Die Dinge der Woche (06. Oktober 2019)
 
Traurige Ritter des Strassenverkehrs
 

Mobilität: Die Klimadebatte stellt alle Gewissheiten auf den Kopf und macht Herren zu Sklaven. Doch es gibt Hoffnung. Jedenfalls ein bisschen. Vielleicht.



   Für die Digitalisierungs-Gewinner in Slim-Flit-Anzügen, die anthroposophischen Kita-Mütter und die ganz normalen PS-Fetischisten begann die Woche anders als sonst. Düstere Wolken zogen auf. Blitze zuckten aus dem Induktionskochfeld, Kunstdrucke fielen von von der Altbauwand. Die Betroffenen verliessen fluchtartig ihr Zuhause, schlossen die Türe leiser, hielten ihren Kinder den Mund zu, verzichteten auf Smartphone-Sätze wie "Bin gleich im Office" - "Die Pläne müssen heute noch raus" - "Kaufst du noch den Staudensellerie bei Maurice?". In ihren Augen standen Angst, ja Panik.

   Noch vor Kurzem war das anders. Kaum hatten sich die tonnenschweren Türen eines Cayenne, Q7, F-Pace oder GLE schmatzend geschlossen, war man ganz bei sich - in einer Heimat, wo die Sonne nie unterging. Man erweckte den flüsternden Motor zum Leben, liess sich von Phil Collins den Nacken kraulen und begann die alltägliche Feindfahrt durch die kabbilge See der Grossstadt mit ihren Billig-Shops, Drogendealern, Migrations-Kapuzzenpullovern, Mittelklasse-Spiessern und Kampfradlern. Die Kinder wurden beim Verlassen des Sechszylinder-Mutterschiffs sanft Richtung Schuleingang geschubst und waren nach wenigen Metern in Sicherheit.

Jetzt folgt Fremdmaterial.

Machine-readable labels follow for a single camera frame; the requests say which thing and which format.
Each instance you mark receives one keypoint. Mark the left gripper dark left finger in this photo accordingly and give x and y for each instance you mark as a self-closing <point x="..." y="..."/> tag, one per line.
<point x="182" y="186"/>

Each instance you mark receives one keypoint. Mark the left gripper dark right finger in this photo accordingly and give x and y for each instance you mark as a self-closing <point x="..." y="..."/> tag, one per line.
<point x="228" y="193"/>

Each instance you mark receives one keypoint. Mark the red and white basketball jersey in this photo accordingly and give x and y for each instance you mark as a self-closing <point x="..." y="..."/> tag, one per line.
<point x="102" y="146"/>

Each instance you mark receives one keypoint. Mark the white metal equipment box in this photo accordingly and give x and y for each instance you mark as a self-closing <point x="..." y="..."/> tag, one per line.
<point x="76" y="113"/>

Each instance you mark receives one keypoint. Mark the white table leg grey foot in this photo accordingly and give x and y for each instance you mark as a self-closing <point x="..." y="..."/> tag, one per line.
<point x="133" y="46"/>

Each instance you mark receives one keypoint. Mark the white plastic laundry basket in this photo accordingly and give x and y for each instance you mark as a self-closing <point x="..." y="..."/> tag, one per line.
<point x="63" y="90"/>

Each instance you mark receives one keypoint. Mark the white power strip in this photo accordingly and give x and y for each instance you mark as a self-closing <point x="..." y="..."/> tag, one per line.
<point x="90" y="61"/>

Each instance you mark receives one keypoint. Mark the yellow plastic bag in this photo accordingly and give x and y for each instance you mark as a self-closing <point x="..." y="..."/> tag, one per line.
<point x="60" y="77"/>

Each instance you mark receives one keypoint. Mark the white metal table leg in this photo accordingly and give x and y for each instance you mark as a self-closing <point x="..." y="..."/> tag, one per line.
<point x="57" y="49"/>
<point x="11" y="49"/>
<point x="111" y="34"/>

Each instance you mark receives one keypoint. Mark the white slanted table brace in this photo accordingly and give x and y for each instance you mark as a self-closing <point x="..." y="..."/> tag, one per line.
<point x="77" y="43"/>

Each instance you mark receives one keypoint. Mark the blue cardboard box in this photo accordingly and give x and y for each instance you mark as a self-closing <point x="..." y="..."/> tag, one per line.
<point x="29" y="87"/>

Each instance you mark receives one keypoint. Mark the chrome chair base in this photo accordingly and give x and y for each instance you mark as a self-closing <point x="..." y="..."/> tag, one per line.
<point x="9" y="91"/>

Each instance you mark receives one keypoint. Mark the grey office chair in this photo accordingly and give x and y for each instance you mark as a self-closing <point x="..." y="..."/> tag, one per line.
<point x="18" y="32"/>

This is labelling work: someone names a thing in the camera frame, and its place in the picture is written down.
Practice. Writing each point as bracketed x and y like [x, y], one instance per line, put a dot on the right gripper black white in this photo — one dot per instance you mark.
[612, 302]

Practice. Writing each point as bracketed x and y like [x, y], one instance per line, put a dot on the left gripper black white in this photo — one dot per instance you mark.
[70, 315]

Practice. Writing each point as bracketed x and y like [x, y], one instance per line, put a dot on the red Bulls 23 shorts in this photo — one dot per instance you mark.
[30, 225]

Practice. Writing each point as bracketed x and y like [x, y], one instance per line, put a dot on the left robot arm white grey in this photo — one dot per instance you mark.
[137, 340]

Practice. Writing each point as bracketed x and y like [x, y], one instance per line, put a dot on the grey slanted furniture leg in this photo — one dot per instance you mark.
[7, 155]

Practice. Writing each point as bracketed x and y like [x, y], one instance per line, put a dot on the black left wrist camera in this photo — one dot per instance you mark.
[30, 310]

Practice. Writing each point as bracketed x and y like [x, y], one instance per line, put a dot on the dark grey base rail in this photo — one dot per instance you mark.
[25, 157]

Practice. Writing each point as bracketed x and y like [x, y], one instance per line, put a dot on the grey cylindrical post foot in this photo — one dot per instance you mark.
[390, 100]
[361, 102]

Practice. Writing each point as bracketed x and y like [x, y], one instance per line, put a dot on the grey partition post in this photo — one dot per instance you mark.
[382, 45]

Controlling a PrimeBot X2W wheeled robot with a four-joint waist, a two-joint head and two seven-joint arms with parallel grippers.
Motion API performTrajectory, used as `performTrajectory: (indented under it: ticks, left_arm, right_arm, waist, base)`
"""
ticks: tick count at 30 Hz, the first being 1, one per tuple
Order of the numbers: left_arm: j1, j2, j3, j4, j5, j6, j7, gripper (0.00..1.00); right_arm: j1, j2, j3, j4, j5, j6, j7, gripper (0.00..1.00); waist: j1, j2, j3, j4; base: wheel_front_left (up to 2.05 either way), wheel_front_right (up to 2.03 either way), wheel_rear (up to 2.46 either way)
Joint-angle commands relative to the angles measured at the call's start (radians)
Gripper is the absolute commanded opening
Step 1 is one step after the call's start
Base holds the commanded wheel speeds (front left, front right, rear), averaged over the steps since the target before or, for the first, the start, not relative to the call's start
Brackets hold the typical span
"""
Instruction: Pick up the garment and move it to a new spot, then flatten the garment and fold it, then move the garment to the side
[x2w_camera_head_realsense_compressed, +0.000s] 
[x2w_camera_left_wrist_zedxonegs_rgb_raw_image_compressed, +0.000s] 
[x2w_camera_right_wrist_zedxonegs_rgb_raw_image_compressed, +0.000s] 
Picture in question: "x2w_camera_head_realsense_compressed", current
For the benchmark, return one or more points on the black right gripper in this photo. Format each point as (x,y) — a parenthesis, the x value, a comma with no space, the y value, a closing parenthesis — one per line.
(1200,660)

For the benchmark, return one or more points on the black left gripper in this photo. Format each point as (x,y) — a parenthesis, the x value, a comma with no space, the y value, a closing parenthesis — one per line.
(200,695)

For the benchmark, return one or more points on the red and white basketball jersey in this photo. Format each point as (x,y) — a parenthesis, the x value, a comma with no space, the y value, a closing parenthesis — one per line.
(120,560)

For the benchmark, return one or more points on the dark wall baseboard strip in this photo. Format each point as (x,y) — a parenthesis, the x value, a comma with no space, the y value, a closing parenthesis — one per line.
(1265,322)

   Sicherheit - dafür standen die Buchstaben SUV. Niemand weiss bis heute, was die bedeuten. Es hat irgendwas mit Sport, Gelände, individuellen Erfolg und einer goldigen Kleinfamilie zu tun, der es an nichts fehlt. Jetzt aber stehen die drei Buchstaben für entfesselten, ja obzönen Individualismus, für eine Apotheose vulgärer Technik. SUV-Fahrer, einst herrische Regenten des Strassenverkehrs, sind nur noch Ritter der traurigen Gestalt. Sie leiden unter zitternden, nach unten hängenden Mundwinkeln und Albträumen, in denen sie von ihren eigenen Autos überrollt oder aufgefressen werden. Sie verstecken sich bei jeder roten Ampel im Handschuhfach, während vor dem Auto Klimaschützer und Dieselgegner hämisch grinsend mit Farbbeuteln spielen. Viele SUV-Besitzer sind mittlerweise zu verängstigt, dass sie sich dem Ablasshandel der Klimabewegung unterwerfen, ihre Kinder zu Demonstrationen fahren, bei denen sie keinen Parkplatz finden, oder ein Lastenfahrrad kaufen. Abends aber, in der sicheren Garage, spielen sie melancholisch mit der elektrischen Sitzverstellung und lassen sich von der freundlichen Therapeutin des Navigationssystems trösten.



   Doch es gibt keinen Trost. Politik, Gesellschaft und Forschung sind sich einig, dass der SUV-Fahrer unter seinen XXL-Reifen nicht nur Insekten, sondern alle Werte der Humanität zermalmt. Wenn er auch nur einmal die Klimaanlage um 0,003 Grad kühler justiert, verhungern in Afrika hunderttausend Menschen oder fliehen aus Verzweiflung nach Europa, wo sie sich den Traum vom eigenen Luxus-Geländewagen erfüllen wollen.

   Ein Funken Hoffnung aber ist in Sicht. Mitte der Woche erreichten uns Meldungen, ein Hersteller habe einen Autolack in speziellem Schwarz entwickelt, das vom menschlichen Gehirn nicht verarbeitet werden kann. Der Betrachter blicke gleichsam in ein schwarzes Loch. Ein SUV, den man nicht sieht - Experten sehen darin die Zukunft urbaner Mobilität.